■ **Work item**:
This exercise requires an exact output of the listing, images omitted.

■ **Information shown**:
================================

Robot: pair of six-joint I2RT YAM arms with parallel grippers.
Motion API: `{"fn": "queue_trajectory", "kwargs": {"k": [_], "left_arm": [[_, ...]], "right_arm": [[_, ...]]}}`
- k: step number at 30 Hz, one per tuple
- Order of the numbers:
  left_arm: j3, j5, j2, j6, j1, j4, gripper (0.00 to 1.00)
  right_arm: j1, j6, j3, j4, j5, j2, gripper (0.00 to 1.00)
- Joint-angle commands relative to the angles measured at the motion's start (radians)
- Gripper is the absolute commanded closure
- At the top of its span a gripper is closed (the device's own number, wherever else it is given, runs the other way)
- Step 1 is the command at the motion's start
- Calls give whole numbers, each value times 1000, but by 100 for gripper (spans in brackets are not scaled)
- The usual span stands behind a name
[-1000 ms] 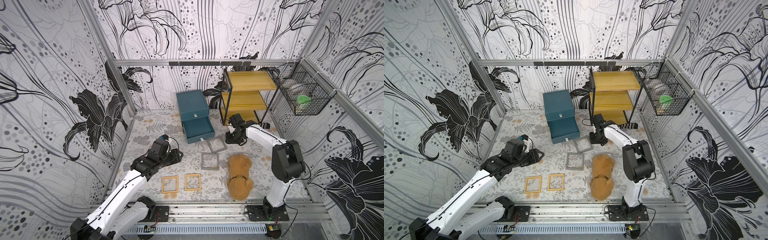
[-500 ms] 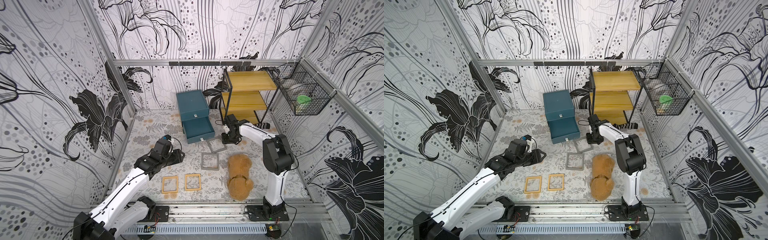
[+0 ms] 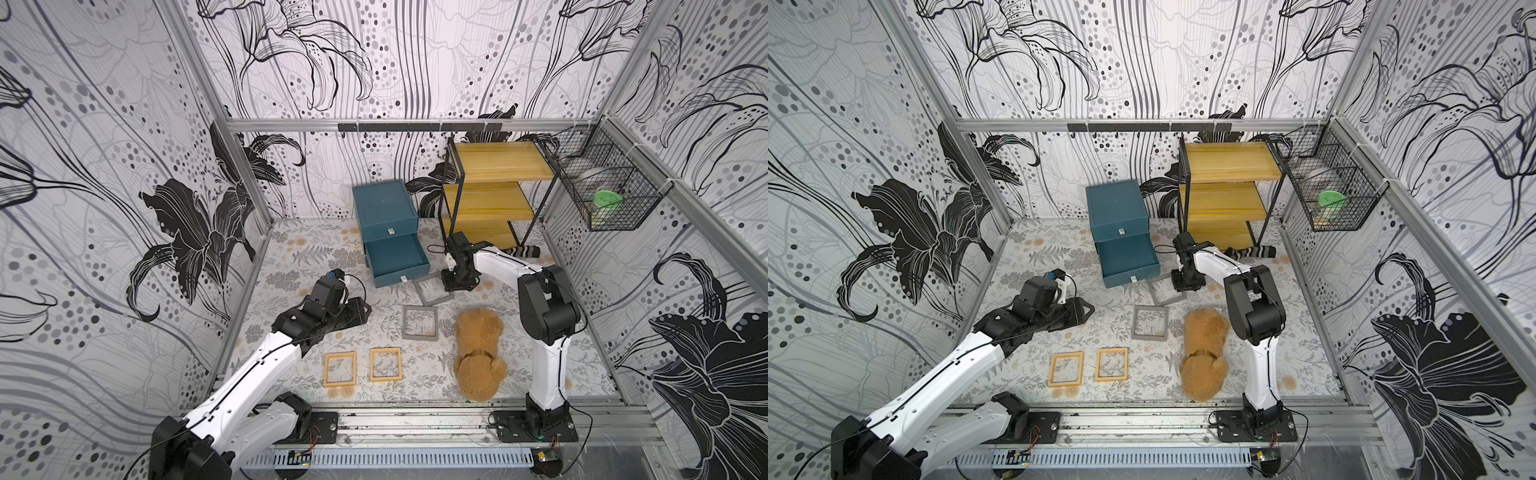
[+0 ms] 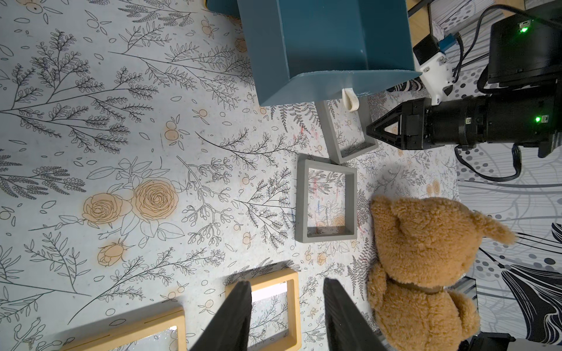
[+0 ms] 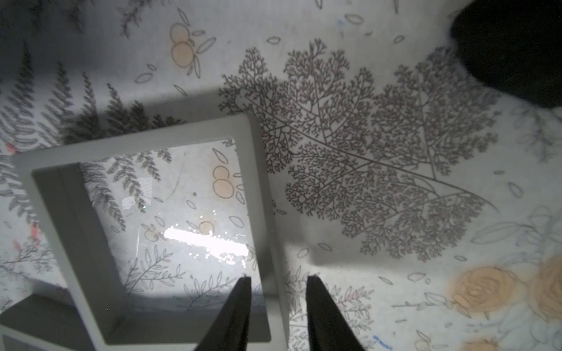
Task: Place the brooch boxes into the drawer by color
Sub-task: Pick up the brooch box from the center of the board.
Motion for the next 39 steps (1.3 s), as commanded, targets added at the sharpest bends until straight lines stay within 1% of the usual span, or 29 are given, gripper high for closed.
{"fn": "queue_trajectory", "kwargs": {"k": [1,7,14,23,32,38,39], "left_arm": [[36,5,9,13,-6,45,57],[37,11,23,11,-6,60,57],[48,12,37,16,-6,62,57],[51,21,44,20,-7,70,57],[51,26,49,23,-9,76,57],[54,32,50,26,-10,81,57],[54,35,53,28,-11,81,57]], "right_arm": [[7,-13,13,-30,11,19,66],[7,-18,11,-26,3,23,70],[6,-24,-5,-25,10,23,71],[8,-26,-14,-23,13,24,80],[16,-39,-21,-29,31,24,85],[43,-34,-25,-44,88,0,99],[48,-28,-24,-50,107,-7,100]]}}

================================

■ **Your solution**:
Robot: pair of six-joint I2RT YAM arms with parallel grippers.
Motion API: `{"fn": "queue_trajectory", "kwargs": {"k": [_], "left_arm": [[_, ...]], "right_arm": [[_, ...]]}}`
- k: step number at 30 Hz, one per tuple
- Order of the numbers:
  left_arm: j3, j5, j2, j6, j1, j4, gripper (0.00 to 1.00)
  right_arm: j1, j6, j3, j4, j5, j2, gripper (0.00 to 1.00)
- Joint-angle commands relative to the angles measured at the motion's start (radians)
- Gripper is the absolute commanded closure
- At the top of its span a gripper is closed (the device's own number, wherever else it is given, runs the other way)
- Step 1 is the command at the motion's start
- Calls give whole numbers, each value times 1000, but by 100 for gripper (spans in brackets are not scaled)
- The usual span stands behind a name
[-1000 ms] 
[-500 ms] 
[+0 ms] 
[+0 ms] 
[+0 ms] 
Task: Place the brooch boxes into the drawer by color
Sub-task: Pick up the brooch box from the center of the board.
Motion for the next 39 steps (1.3 s), as commanded, targets added at the sharpest bends until straight lines stay within 1% of the usual span, or 29 are given, gripper high for closed.
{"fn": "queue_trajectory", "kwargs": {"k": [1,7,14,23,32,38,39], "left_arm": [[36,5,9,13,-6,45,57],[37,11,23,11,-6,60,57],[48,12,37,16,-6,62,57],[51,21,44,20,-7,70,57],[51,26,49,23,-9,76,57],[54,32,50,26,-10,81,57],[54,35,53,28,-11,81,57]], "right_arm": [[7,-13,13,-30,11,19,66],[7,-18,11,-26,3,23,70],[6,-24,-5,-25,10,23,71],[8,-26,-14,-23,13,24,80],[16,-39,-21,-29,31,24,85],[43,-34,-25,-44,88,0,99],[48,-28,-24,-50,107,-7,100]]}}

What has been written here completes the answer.